Increasingly widespread utilization of forest resources has led to a scarcity of old-growth timbers in many parts of the world. Old-growth timber is particularly valuable because it generally contains a higher percentage of “mature” wood per unit volume. In contrast, timber from plantations or other environments in which trees are urged to reach a harvestable size as soon as possible generally has a higher percentage of “juvenile” wood per unit volume. Lumber having a greater percentage of mature wood tends to be harder than lumber having a greater percentage of juvenile wood. For example, FIG. 1 shows a comparison between the hardness of maple (an old-growth wood or a naturally hard wood) and alder based. In addition to old-growth timber, there are other types of timber that are naturally hard. Hardness is an important mechanical property for many applications including the manufacture of cabinets, flooring, furniture, decorative objects, and other products using wood as a material. Thus, old-growth timber or naturally hard timber is in high demand.
In addition to hardness, a number of other mechanical and aesthetic properties are desirable for the applications listed above. For example, a wood that is used for flooring material should be able to withstand exposure to water or humidity without significant swelling or shrinkage. The wood's ability to be stained or varnished (refinishability) is also important for many applications. Abrasion resistance, workability, and color modification are also desired characteristics.
Due to the shortage of old-growth timber and other naturally hard timber, the industry has developed numerous methods for treating available wood with inadequate properties to make it more closely resemble those of old-growth timber and naturally hard timber. Many of these treatment methods are concerned with increasing hardness. Altering the hardness of wood generally involves increasing the wood's density through either chemical or mechanical means.
Chemical methods for increasing wood density often involve impregnating the wood with polymers, resins, waxes, or other chemical treatments to fill voids in the structure. One such method is used widely to create a product known in the industry as “compreg” or compressed and impregnated wood. See Stamm, A. J., R. M. Seborg, 1941, Resin treated, laminated, compressed wood, Trans. Am. Inst. Chem. Eng., 37:385-397. The method involves treating solid wood or veneer with water-soluble phenol formaldehyde resin and compressing it to a desired specific gravity and thickness. One drawback of this method is that the chemicals used in this and other chemical hardness enhancing processes pose a number of health, safety, and environmental risks. Acquiring the equipment and facilities to perform such a procedure may also be more expensive than buying highly priced old-growth timber or naturally hardwood with adequate mechanical properties. In some cases, the chemicals themselves be a large portion of this cost. Additionally some resins used for impregnation has a dark brown color which affects the appearance of the final product as well as its ability to accept a varnish or stain.
Mechanical methods for increasing wood density generally involve redistributing lignin throughout the wood's structure.

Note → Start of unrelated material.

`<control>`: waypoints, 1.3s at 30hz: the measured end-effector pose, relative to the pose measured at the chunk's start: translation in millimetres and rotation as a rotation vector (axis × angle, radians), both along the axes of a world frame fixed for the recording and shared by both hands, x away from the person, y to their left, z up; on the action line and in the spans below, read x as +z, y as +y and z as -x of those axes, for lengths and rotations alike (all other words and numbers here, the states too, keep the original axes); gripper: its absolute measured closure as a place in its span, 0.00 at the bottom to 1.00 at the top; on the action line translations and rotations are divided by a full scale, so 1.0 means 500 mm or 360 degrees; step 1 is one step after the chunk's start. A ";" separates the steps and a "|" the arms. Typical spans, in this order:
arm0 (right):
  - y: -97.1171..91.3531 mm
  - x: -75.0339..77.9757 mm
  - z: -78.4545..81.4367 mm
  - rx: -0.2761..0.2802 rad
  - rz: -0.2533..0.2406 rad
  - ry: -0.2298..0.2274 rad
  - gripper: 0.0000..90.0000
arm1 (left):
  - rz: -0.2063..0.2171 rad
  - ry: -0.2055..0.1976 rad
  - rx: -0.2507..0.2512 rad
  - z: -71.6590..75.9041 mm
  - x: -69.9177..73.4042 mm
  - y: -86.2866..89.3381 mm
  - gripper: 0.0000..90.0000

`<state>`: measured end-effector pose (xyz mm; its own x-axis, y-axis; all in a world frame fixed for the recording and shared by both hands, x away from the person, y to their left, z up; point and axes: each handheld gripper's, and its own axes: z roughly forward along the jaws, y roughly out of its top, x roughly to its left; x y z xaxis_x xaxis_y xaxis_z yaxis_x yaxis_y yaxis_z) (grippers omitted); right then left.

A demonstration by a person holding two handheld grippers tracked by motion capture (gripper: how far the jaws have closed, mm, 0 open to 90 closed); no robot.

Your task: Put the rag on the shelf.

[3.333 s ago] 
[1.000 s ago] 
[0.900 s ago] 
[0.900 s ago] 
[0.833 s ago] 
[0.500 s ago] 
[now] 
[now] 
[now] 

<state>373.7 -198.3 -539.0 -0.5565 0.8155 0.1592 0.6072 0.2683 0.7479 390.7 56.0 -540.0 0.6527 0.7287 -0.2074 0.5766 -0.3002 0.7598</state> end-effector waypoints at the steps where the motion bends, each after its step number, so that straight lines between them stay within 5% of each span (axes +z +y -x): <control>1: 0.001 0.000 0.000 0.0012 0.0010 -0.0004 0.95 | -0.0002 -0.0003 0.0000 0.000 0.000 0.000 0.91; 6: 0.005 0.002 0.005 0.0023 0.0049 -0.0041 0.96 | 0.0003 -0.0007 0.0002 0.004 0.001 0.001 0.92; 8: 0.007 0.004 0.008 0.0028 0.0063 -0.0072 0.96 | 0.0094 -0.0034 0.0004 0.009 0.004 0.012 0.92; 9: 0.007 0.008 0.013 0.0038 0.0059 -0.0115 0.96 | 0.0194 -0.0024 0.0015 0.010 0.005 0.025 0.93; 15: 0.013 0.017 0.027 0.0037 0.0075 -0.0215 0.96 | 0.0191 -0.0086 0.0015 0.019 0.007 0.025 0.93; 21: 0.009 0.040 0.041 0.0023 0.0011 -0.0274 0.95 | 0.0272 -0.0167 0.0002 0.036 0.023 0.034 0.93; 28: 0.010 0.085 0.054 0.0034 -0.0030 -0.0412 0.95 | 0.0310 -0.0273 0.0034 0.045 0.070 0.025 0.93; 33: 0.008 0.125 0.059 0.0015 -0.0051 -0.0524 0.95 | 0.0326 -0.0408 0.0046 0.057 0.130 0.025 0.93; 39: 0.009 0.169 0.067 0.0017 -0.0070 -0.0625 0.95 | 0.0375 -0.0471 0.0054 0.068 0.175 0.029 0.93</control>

Wood is composed of essentially three components: cellulose, hemicellulose, and lignin. Lignin a group of phenolic polymers that confer strength and rigidity to the woody cell wall of plants. Thus, redistributing lignin throughout the wood can increase its overall strength.
U.S. Pat. No. 2,453,679 discloses a mechanical method for compressing a wood to cause lignin to flow within the structure. According to the disclosure, the method involves compressing a wood having a moisture content between 6% and 12% in a press set to an initial temperature between 210° F. and 240° F. The wood is compressed to a specific gravity of 1.3-1.4, and then the press is adjusted to a temperature between 330° F. and 360° F. The wood is held at this temperature for 5 to 30 minutes while pressure is maintained. Thereafter the wood is cooled under pressure to a temperature of 200° F. or lower before removal from the press. One drawback of this method is that if the wood is removed before it is completely cooled, it will tend to undergo “springback” or recovery from compression when exposed to moisture. In addition, density changes in the wood tend to not be uniform, leaving end pieces that must be trimmed away because they are lighter in color and more unstable than the rest of the wood.
U.S. Pat. No. 7,404,422 discloses another mechanical method for densifying wood components known as “viscoelastic thermal compression.” The method involves heating and conditioning wood to its glass transition temperature and subsequently compressing the wood. After compression, an annealing process is performed which involves holding the wood at a pressure between 2000 kPa and 4000 kPa and a temperature between 350° F. and 440° F. for about 60 to 120 seconds. After annealing the wood is cooled below the glass transition temperature. One drawback of this method is that heating to a temperature over 400° F. can actually cause the lignin to decompose. Another drawback is that although the process can increase density of the wood, the increase is not always uniform. Additionally the high heat can scorch the wood, thus adversely affecting its aesthetic appearance and coloring.
Thus, there is a need to develop a method for enhancing the hardness and dimensional stability of wood in a manner that preserves the color and appearance of the wood for applications where aesthetics are an important factor. There is also a need to enhance the hardness of wood by causing a uniform increase in density. It would also be an improvement to develop such a process that can be implemented using conventional equipment at minimal cost. There is also a need to develop a method for enhancing hardness that also has a desirable effect on other wood properties such as abrasion resistance, refinishability, workability, and color modification.